Amazon debuted a new Super Bowl ad starring Michael B. Jordan, and it's a parody of the traditional notion of a 'smart assistant'
- Michael B. Jordan stars in Amazon's Super Bowl ad promoting Alexa.
- The ad, titled "Alexa's New Body," features Jordan filling in for the Echo smart speaker.
- Past Amazon Super Bowl commercials have featured Alec Baldwin, Cardi B, and Ellen DeGeneres.
Amazon is continuing its annual tradition of airing a star-studded commercial during the Super Bowl. But this year, it's taking a slightly different approach.

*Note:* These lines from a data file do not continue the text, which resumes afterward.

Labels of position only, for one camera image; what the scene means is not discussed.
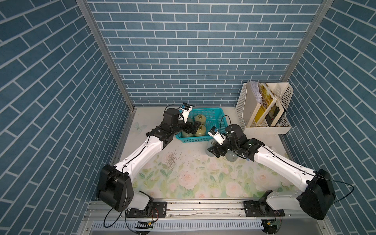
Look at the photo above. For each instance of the teal plastic basket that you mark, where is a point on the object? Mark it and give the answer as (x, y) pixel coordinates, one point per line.
(214, 118)

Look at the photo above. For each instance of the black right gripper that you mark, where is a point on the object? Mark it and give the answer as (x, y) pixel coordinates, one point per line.
(214, 149)

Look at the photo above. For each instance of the yellow cover book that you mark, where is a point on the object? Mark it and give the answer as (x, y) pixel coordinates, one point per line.
(268, 100)

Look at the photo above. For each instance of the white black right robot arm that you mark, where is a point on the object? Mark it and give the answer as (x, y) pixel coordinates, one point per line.
(315, 193)

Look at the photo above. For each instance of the dark cover book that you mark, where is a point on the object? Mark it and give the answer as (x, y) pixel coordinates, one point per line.
(275, 114)

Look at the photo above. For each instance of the yellow-green tea canister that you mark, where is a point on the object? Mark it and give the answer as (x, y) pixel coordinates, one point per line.
(201, 118)
(201, 131)

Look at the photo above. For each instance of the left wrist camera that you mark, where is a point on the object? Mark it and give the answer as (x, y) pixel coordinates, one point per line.
(185, 111)

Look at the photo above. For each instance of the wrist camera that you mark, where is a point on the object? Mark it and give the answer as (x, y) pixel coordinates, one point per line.
(218, 137)
(185, 111)

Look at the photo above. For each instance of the dark green tea canister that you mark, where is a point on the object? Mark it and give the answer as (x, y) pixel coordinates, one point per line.
(187, 134)

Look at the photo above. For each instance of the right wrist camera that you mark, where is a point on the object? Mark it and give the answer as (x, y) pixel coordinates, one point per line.
(218, 137)

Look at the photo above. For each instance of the aluminium front rail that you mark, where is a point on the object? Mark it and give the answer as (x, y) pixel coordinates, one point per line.
(219, 209)

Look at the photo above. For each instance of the white binder with papers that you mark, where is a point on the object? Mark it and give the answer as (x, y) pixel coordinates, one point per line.
(252, 104)

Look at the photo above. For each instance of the white perforated file holder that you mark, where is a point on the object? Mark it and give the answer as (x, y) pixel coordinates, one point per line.
(284, 93)

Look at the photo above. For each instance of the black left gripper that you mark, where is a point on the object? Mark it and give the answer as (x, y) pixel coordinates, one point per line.
(193, 129)

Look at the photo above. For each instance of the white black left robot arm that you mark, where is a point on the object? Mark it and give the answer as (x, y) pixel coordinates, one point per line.
(115, 181)

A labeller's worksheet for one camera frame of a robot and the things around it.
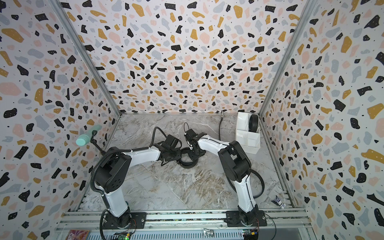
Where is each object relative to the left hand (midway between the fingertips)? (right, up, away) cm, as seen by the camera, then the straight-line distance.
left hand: (184, 154), depth 96 cm
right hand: (+8, -1, +1) cm, 8 cm away
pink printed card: (-46, -32, -27) cm, 62 cm away
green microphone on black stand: (-40, +13, -30) cm, 52 cm away
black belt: (+48, +21, +10) cm, 53 cm away
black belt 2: (+3, -5, -5) cm, 8 cm away
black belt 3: (+29, -16, -12) cm, 35 cm away
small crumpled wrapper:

The ecommerce giant unveiled on Tuesday its 2021 Super Bowl ad promoting the Echo, it's Alexa-enabled speaker. Titled "Alexa's New Body," this year's ad stars actor Michael B. Jordan as one Amazon employee's dream "vessel" for Alexa. Amazon's smart assistant can do chores like reading a book aloud or adding items like bath oils to your shopping list, but in the ad, it's Jordan handling those tasks - much to her husband's chagrin.
Jordan and Amazon CEO Jeff Bezos posted the ad on Instagram. You can watch it in full below:
Amazon aired its first Super Bowl ad in 2016, a promotion for the Echo starring actor Alec Baldwin and former Miami Dolphins quarterback Dan Marino.
Two years later, Bezos himself appeared in an ad that took a similar approach to this year's commercial: in the ad, Alexa loses her voice, requiring famous voices like rapper Cardi B, actor Anthony Hopkins, and reality TV chef Gordon Ramsay to fill in.
Last year's spot starred celebrity couple Ellen DeGeneres and Portia de Rossi in a reimagining of what life was like before Alexa.
The overall theme of this year's spot, as well as Jordan's casting, could be a sign that Amazon is hoping to target more women. According to a 2020 study by Voicebot.ai, Amazon owns the majority of the US smart speaker market share - about 53% - though Google and Sonos have been steadily catching up in recent years. But 2018 data shows that most smart speaker users are men: Voicebot.ai data found that 57.8% of men had access to smart speakers, compared to only 42.2% of women.
Jordan's casting could also be a signal, as it flips the traditional notion of a smart assistant on its head. Smart assistants have historically had female voices and female-sounding names, which critics have argued plays into traditional gender roles for women. And although male voices have long been available on smart devices, the default setting is a female voice.
But while there may be sexist motivations for making a subservient "assistant" sound female, there may also be a technical one: Google engineering manager Brant Ward told Fast Company in 2019 that text-to-speech systems have historically been trained primarily on female voices, meaning the assistants work better with female voices. Various research has pointed to female voices as being more intelligible than male voices, though Fast Company described it as a "paradigm" that has been embedded in the tech industry for decades.